All That Is Solid 02: Hybridization Permutation as Creative Process

All That Is Solid is an attempt to examine the relationships between popular music and global capitalism. Click here to access the archive.

1997 was a watershed year. I say this in part because it was a formative year in my teens -- the music I discovered that year would guide my taste for the next 10 -- but also because I feel there are generation-defining characteristics that all came to a head, all at once. Not only that, the iconic records that spearheaded those movements were pretty outstanding. If you were born after 1980, a quick roster of 1997's best releases probably includes at least one of your all-time favorite records: Homogenic; OK Computer; Homework; Portishead; I Can Hear The Heart Beating As One; Either/Or; The Richard D. James Album; Ladies and Gentlemen We Are Floating In Space -- these are all not just great albums, but monolithic recordings whose shadows we have yet to outlive. But there's a more important album released the previous year, one that predicts each of these and most every indie trend since: 1996's Odelay. You read the title to this column, so you know where I'm going with this. Let's back up a minute first.

The fact that "Next Big Thing" is a well-abused cliché to the point of self-consciousness speaks to the unassailable truth that capitalism thrives on novelty. Here I bring up the same Marx quote I discussed last time around, from which this column gets its title: "All new-formed [relations] become antiquated before they can ossify." Capitalism demands not only progress and novelty, it demands those things at an accelerating rate. Eventually, the acceleration of novelty leads the culture industry to feed back on itself (see: "Retro" and "Vintage") and fold inward, as the sort of "natural" rate of human ingenuity is not fast enough to keep up with the demand for new content. In music (as in other art forms), the introduction of sounds and techniques external to the tradition or genre in which an artist normally works dates back centuries -- classical composers have incorporated "ethnic" dance music from Eastern Europe and the Mediterranean in the 18th century to the Middle East and Southeast Asia in the 20th century. Picasso was famously accused of baldly appropriating African masks in his Cubist works. Then, as now, we have two kinds of (imaginary) subject: the Cosmopolitan subject, whose world is heterodox and whose tastes are Global; and the Ethnic subject, whose world is orthodox and whose tastes are provincial. The obvious exploitative relationship is repeated infinitely: in order to maintain worldliness, there must always be an ethnic Other through which the cosmopolitan subject gains his/her heterodox, catholic perspective.

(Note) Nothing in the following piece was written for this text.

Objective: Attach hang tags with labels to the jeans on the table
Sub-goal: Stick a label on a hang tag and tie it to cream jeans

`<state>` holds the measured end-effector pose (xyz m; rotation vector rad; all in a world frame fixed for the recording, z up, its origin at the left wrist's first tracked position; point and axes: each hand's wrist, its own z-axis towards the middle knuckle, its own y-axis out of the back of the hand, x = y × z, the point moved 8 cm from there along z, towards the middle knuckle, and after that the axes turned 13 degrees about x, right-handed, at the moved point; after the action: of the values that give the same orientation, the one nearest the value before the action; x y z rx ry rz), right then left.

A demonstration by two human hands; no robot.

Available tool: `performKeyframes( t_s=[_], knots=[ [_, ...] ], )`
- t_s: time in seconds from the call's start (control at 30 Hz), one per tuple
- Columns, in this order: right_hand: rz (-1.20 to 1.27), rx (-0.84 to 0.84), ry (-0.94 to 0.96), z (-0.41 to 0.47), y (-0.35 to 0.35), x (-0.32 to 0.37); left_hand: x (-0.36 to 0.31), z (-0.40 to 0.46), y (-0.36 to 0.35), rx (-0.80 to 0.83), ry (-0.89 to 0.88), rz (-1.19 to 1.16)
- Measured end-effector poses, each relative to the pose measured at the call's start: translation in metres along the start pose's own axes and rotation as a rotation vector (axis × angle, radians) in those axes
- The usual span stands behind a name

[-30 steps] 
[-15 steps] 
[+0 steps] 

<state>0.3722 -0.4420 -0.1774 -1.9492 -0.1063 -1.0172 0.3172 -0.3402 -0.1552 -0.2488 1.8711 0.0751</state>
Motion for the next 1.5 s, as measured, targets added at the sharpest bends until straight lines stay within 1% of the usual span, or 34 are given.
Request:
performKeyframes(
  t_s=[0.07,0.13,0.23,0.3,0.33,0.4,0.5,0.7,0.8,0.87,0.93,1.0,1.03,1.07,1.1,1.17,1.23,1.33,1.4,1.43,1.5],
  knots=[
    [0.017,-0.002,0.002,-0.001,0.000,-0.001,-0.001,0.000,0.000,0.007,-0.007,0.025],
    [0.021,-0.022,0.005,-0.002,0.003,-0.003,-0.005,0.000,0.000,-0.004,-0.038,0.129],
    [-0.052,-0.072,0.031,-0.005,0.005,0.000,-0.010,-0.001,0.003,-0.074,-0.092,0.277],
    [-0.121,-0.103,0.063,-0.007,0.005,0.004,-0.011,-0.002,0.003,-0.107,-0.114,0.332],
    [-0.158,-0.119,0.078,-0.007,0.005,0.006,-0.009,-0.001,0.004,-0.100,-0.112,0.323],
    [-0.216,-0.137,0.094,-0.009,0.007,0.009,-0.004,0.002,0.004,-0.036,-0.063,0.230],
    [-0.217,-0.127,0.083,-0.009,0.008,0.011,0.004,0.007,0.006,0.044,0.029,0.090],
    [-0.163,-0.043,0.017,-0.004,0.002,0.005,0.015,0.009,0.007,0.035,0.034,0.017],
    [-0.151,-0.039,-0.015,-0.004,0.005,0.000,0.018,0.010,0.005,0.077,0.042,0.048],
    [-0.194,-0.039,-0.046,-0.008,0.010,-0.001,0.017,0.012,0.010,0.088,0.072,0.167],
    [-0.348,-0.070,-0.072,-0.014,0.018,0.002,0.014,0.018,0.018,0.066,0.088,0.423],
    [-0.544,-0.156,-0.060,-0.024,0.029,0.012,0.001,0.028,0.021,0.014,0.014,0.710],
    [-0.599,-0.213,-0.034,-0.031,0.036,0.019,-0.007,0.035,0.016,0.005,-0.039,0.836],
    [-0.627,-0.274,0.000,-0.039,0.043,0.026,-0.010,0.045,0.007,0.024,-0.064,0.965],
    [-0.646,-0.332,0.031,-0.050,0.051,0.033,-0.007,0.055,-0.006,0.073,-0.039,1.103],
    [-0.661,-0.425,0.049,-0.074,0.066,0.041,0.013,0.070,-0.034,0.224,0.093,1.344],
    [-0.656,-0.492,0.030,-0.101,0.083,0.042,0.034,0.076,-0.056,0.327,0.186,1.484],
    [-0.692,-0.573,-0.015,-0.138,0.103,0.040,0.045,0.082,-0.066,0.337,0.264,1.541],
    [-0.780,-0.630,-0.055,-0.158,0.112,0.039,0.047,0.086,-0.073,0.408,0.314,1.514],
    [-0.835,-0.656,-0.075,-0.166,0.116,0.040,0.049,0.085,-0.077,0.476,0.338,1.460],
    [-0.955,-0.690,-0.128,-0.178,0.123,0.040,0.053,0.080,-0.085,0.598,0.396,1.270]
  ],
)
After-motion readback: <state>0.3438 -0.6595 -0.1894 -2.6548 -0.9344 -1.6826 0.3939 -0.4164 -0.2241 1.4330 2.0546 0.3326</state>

So, the exploitation is nothing new. I would argue, however, that the late 20th century presents a different challenge. When, for instance, Béla Bartók sought inspiration in the folk music of Hungary, he was attempting to revitalize an orthodoxy of which he was a part -- the prejudices and traditions of the Classical canon. When Beck weaves together elements of hip-hop, country, bluegrass, alt-rock, folk, easy-listening, and punk rock, what tradition is he revitalizing? What is being grafted onto what? You've probably beat me to the answer in a hundred friendly arguments: the tradition being upheld and pushed forward is pastiche itself. If this is the case, then Exploitation is itself a genre of music, and it happens to be the one we here call home. And if Exploitation is a genre, that means that hybridity is no longer a means to some other creative end; it is becoming an end unto itself.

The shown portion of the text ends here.